What is required: Would you pull out every line of the material that contains the string "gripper"?

Recorded information: Begin

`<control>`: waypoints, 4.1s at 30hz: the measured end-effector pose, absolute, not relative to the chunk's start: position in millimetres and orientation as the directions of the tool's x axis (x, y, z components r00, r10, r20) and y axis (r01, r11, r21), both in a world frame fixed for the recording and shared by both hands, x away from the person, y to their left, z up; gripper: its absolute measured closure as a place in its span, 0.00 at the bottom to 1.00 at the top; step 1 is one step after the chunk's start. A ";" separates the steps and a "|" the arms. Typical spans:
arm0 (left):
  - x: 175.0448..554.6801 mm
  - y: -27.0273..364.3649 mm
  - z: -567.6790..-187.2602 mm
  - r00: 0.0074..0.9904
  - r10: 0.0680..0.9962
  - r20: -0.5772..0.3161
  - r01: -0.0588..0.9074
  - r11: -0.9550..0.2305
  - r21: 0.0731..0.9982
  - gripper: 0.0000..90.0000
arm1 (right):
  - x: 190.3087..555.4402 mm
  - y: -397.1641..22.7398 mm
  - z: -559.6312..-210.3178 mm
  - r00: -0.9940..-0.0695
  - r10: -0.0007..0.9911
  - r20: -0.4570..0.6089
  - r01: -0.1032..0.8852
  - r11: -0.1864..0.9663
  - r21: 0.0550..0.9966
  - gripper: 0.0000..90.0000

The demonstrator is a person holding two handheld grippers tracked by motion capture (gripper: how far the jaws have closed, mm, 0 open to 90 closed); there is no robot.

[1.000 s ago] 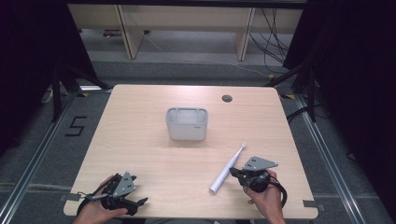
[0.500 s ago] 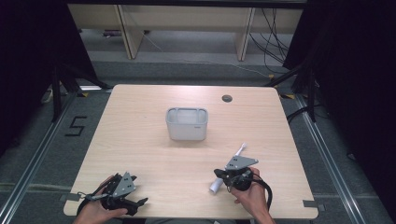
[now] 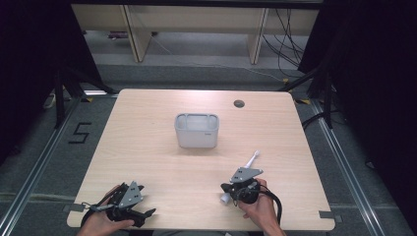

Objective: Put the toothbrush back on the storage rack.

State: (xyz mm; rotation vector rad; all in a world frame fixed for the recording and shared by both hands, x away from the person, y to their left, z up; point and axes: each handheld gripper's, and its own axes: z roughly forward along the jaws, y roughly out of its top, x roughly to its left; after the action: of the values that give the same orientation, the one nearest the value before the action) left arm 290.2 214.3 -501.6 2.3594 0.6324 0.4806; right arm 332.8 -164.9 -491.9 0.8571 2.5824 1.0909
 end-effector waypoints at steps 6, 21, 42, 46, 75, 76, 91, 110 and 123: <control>290.2 214.2 -501.7 0.817 0.550 0.174 0.316 -0.678 0.664 0.18 | 331.4 -163.1 -494.5 -0.824 0.566 0.031 0.424 0.578 0.697 1.00; 290.0 214.1 -501.5 0.818 0.550 0.169 0.315 -0.674 0.668 0.18 | 322.8 -171.8 -496.2 -0.820 0.571 0.041 0.443 0.587 0.677 1.00; 289.8 214.4 -501.6 0.818 0.551 0.165 0.318 -0.673 0.667 0.18 | 313.1 -193.8 -494.5 -0.801 0.596 0.048 0.475 0.586 0.656 1.00; 289.4 214.2 -501.6 0.819 0.550 0.165 0.318 -0.674 0.667 0.18 | 311.8 -199.9 -493.2 -0.785 0.617 0.056 0.497 0.574 0.650 1.00; 289.3 213.9 -501.8 0.819 0.549 0.166 0.318 -0.675 0.666 0.18 | 313.7 -227.8 -493.5 -0.765 0.643 0.040 0.514 0.571 0.640 1.00; 289.8 214.4 -501.5 0.819 0.546 0.175 0.315 -0.683 0.659 0.18 | 314.5 -229.8 -492.7 -0.770 0.637 0.042 0.514 0.580 0.632 1.00; 289.4 213.8 -502.0 0.817 0.551 0.168 0.318 -0.676 0.665 0.18 | 320.1 -237.4 -493.9 -0.755 0.655 0.031 0.525 0.575 0.628 1.00; 291.4 214.9 -502.4 0.819 0.547 0.172 0.316 -0.682 0.660 0.18 | 336.3 -227.2 -455.7 -0.777 0.628 -0.048 0.482 0.643 0.595 0.57; 291.3 214.8 -502.2 0.819 0.548 0.170 0.317 -0.679 0.662 0.18 | 363.0 -195.7 -456.8 -0.800 0.599 -0.036 0.516 0.717 0.469 0.53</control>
State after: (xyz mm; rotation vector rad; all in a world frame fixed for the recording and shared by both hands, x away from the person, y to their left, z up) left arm 291.3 214.8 -502.2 2.3611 0.6326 0.4743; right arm 363.0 -195.7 -456.8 0.8979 2.7360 0.6646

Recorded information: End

Answer box:
`<control>`: waypoints, 4.1s at 30hz: the measured end-effector pose, absolute, not relative to the chunk's start: position in millimetres and orientation as the directions of the tool's x axis (x, y, z components r00, r10, r20) and y axis (r01, r11, r21), both in a world frame fixed for the recording and shared by both hands, x away from the person, y to their left, z up; gripper: its absolute measured closure as a place in its span, 0.00 at the bottom to 1.00 at the top; step 1 is one step after the chunk's start. A ";" separates the steps and a "|" the arms. Typical spans:
  - gripper: 0.0000..90.0000
  - gripper: 0.0000..90.0000
The demonstrator is a person holding two handheld grippers tracked by motion capture (gripper: how far the jaws have closed, mm, 0 open to 90 closed); there is no robot.
State: (xyz mm; rotation vector rad; all in a world frame fixed for the recording and shared by both hands, x away from the person, y to their left, z up; point and axes: each handheld gripper's, and its own axes: z roughly forward along the jaws, y roughly out of its top, x roughly to its left; after the action: of the values that give the same orientation, the one nearest the value before the action) left arm 290.2 214.3 -501.6 2.3594 0.6324 0.4806; right arm 332.8 -164.9 -491.9 0.8571 2.5824 1.0909

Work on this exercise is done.